LTS long term stratification, BMI body mass index, HbA1C hemoglobin A1c, MI myocardial infarction, NYHA New York Heart Association, LV left ventricle, CCS Canadian Cardiovascular Society, ACEI angiotensin-converting enzyme inhibitors, ARB angiotensin receptor blockers. *p vs. LTS score in non-smokers

Given that all patients recruited into the study were undergoing clinically indicated cardiac surgery, the Long Term Stratification model for survivors of an acute coronary syndrome (LTS) was chosen as a means of discriminating between cardiac surgery patients with few or extensive comorbidities [16]. As outlined in Additional file 1: Table S1, the LTS score evaluates eight quantitative measures of health that largely reflect baseline conditions found to influence the regenerative performance of blood derived stem cells (such as advanced age, sex, diabetes and hypertension).

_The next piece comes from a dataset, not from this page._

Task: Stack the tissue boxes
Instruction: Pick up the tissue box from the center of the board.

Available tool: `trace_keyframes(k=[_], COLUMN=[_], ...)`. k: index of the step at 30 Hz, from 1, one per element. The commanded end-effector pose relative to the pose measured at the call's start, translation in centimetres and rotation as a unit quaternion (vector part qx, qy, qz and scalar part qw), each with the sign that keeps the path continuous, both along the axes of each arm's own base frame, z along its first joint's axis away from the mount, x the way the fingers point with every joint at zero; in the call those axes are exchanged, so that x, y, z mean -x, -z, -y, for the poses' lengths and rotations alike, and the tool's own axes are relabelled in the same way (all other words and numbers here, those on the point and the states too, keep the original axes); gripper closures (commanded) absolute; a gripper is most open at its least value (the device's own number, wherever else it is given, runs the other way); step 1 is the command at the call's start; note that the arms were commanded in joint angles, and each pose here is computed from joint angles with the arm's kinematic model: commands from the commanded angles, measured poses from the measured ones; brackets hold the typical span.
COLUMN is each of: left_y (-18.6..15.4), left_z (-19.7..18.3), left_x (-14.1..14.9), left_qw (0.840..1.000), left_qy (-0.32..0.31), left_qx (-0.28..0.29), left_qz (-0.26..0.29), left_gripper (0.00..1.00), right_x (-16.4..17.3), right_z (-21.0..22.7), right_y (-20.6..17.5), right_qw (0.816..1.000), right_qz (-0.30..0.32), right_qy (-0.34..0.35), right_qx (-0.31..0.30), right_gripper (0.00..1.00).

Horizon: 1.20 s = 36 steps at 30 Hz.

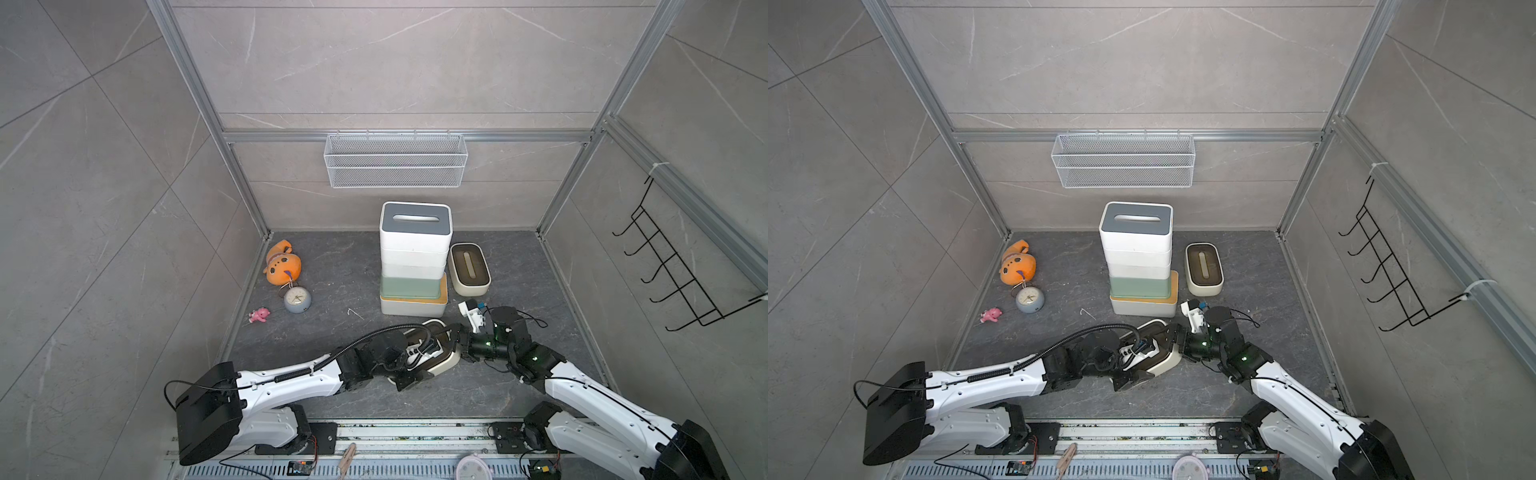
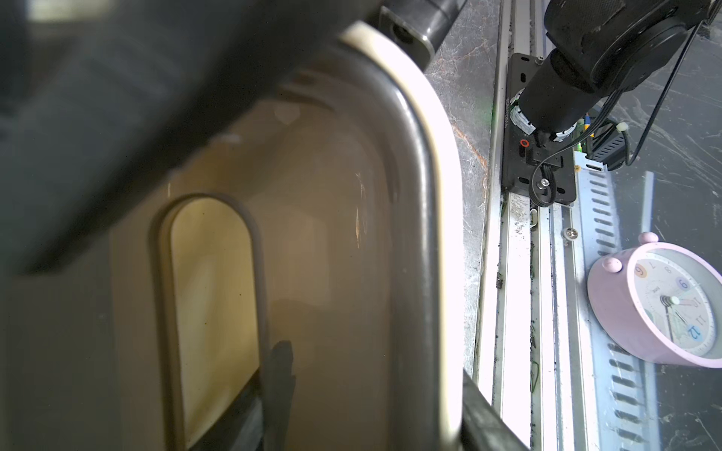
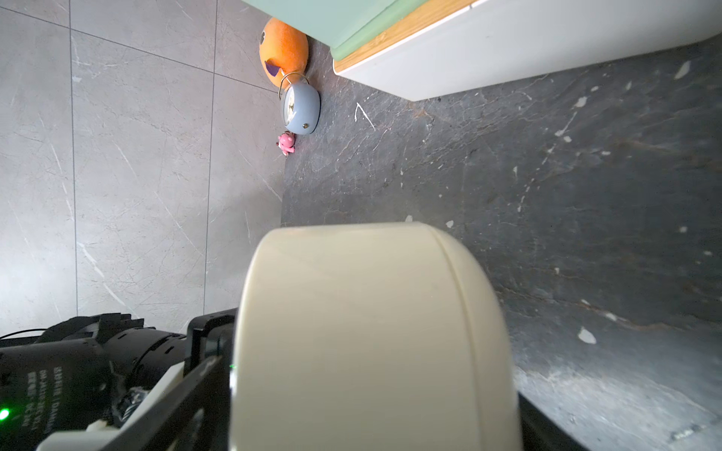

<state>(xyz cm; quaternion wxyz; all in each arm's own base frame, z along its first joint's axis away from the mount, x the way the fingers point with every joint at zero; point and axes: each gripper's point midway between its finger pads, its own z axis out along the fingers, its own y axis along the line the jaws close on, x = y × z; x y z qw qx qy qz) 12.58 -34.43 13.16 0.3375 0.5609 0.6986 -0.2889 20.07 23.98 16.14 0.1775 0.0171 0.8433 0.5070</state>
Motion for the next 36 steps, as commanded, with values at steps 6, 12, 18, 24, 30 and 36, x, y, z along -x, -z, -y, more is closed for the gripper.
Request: trace_keyframes(k=[6,12,18,24,30,36], left_y=[-2.2,-2.1,-1.9,-1.9,-1.9,-1.5], left_z=[1.2,1.3,1.3,1.3,1.2,1.2], left_x=[0.0,0.0,0.0,-0.1,-0.2,-0.2], left_qw=[0.999,0.999,0.999,0.999,0.999,1.0], left_qy=[0.017,0.018,0.018,0.016,0.012,0.009], left_qx=[0.033,0.032,0.028,0.027,0.024,0.017], left_qz=[0.028,0.026,0.025,0.025,0.026,0.022], left_gripper=[0.47,0.47,0.46,0.45,0.43,0.41], right_x=[-0.3,-0.2,-0.1,-0.2,-0.3,-0.4], right_z=[-0.3,-0.5,-0.7,-0.7,-0.7,-0.6], right_y=[-1.9,-1.6,-1.3,-1.3,-1.3,-1.3], right_qw=[1.0,1.0,1.0,1.0,1.0,1.0], right_qz=[0.028,0.025,0.02,0.019,0.02,0.022], right_qy=[-0.004,-0.006,-0.01,-0.009,-0.008,-0.006], right_qx=[-0.008,-0.005,-0.004,-0.001,0.002,0.009], right_gripper=[0.09,0.14,0.2,0.23,0.25,0.27])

This selection was made as the LTS risk stratification model avoids:1) cumbersome lab testing [17, 18], 2) unstable patient subsets [19], 3) geographical or social biases [20, 21], and 4) clustering of an inherently biased cardiac surgery population within a high risk category alone [22]. We observed that the distribution of LTS scores within the population of patients who donated atrial appendages ranged from −3 to 12 (x¯ = 3.8, standard deviation = 3.3; Additional file 1: Figure S1). As expected, increasing LTS score was associated with several well-known markers for increased risk of cardiac events including advanced hemoglobin A1c score (R2 = 0.4, r = 0.002 ± 0.0004, p = 0.0006), reduced left ventricular ejection fraction (R2 = 0.17, r = −1.5 ± 0.6, p = 0.02), a history of diabetes, and a history of myocardial infarction.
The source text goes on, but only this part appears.